(Assignment)
Copy the data below exactly, but not the pictures it contains.

(Given data)
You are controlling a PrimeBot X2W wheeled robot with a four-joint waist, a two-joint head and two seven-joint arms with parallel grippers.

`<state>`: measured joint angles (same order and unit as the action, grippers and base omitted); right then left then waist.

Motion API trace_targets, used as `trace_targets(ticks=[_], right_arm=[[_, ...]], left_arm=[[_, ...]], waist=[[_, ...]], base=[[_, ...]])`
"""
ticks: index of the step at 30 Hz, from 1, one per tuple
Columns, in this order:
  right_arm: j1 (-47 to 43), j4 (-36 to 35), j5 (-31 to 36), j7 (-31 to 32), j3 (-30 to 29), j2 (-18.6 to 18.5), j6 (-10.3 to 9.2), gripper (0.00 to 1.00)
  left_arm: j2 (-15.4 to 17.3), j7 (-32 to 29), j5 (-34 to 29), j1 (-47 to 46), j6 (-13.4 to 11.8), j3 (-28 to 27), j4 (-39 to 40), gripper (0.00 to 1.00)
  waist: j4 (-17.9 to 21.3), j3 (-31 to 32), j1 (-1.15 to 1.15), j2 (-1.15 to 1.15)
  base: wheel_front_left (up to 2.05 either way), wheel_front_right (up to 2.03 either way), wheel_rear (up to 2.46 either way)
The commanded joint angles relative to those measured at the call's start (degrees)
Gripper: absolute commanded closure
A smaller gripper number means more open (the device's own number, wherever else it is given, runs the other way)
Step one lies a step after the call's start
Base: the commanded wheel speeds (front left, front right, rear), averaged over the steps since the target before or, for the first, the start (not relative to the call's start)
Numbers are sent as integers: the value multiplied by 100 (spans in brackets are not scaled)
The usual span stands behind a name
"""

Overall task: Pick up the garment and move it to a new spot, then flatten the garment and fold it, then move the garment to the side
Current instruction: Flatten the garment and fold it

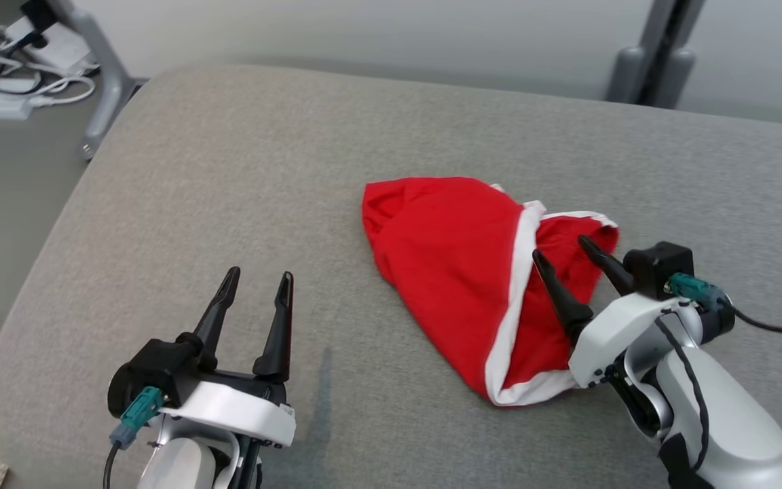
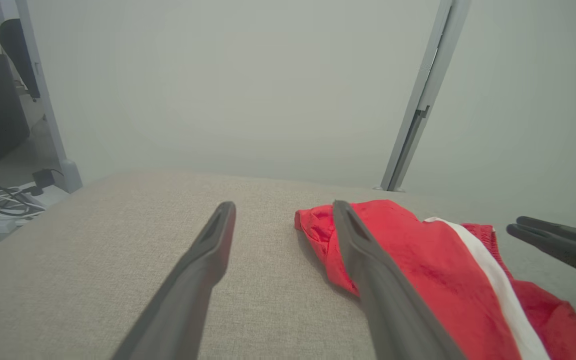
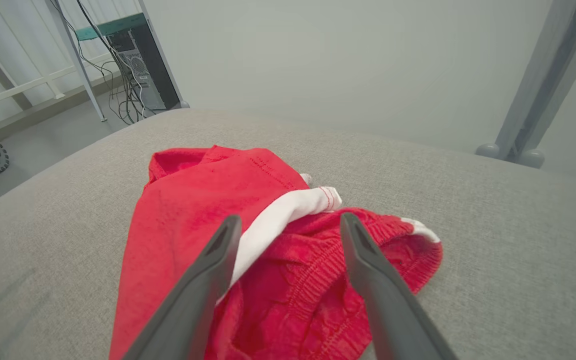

(Task output)
You are controlling a PrimeBot X2W wheeled robot with a four-joint waist, a two-joint head and two seven-joint arms with parallel grippers.

`<state>`: measured joint angles (same order and unit as the action, grippers and base omitted); right then left then waist.

Motion API trace_targets, used as `trace_targets(ticks=[_], right_arm=[[_, ...]], left_arm=[[_, ...]], waist=[[_, ...]], base=[[_, ...]])`
"""
ticks: index of the step at 30 Hz, from 1, one per tuple
Columns, in this order:
  right_arm: j1 (-47 to 43), j4 (-36 to 35), j5 (-31 to 36), j7 (-31 to 32), j3 (-30 to 29), j2 (-18.6 to 18.5), j6 (-10.3 to 9.2), gripper (0.00 to 1.00)
  left_arm: j2 (-15.4 to 17.3), j7 (-32 to 29), j5 (-34 to 29), j1 (-47 to 46), j6 (-13.4 to 11.8), j3 (-28 to 27), j4 (-39 to 40), gripper (0.00 to 1.00)
  waist: j4 (-17.9 to 21.3), j3 (-31 to 32), j1 (-1.15 to 1.15), j2 (-1.15 to 1.15)
  base: wheel_front_left (up to 2.05 either way), wheel_front_right (up to 2.03 either way), wheel_rear (up to 2.46 either way)
The commanded joint angles relative to those measured at the call's start (degrees)
Gripper: absolute commanded closure
A smaller gripper number means more open (the device's own number, wherever else it is given, runs the other way)
Step one lies a step after the call's start
Base: the commanded wheel speeds (front left, front right, rear), averaged over the steps since the target before or, for the first, the start (not relative to the call's start)
Numbers are sent as integers: the value multiplied by 100 (spans in brackets are not scaled)
The usual span stands behind a name
"""

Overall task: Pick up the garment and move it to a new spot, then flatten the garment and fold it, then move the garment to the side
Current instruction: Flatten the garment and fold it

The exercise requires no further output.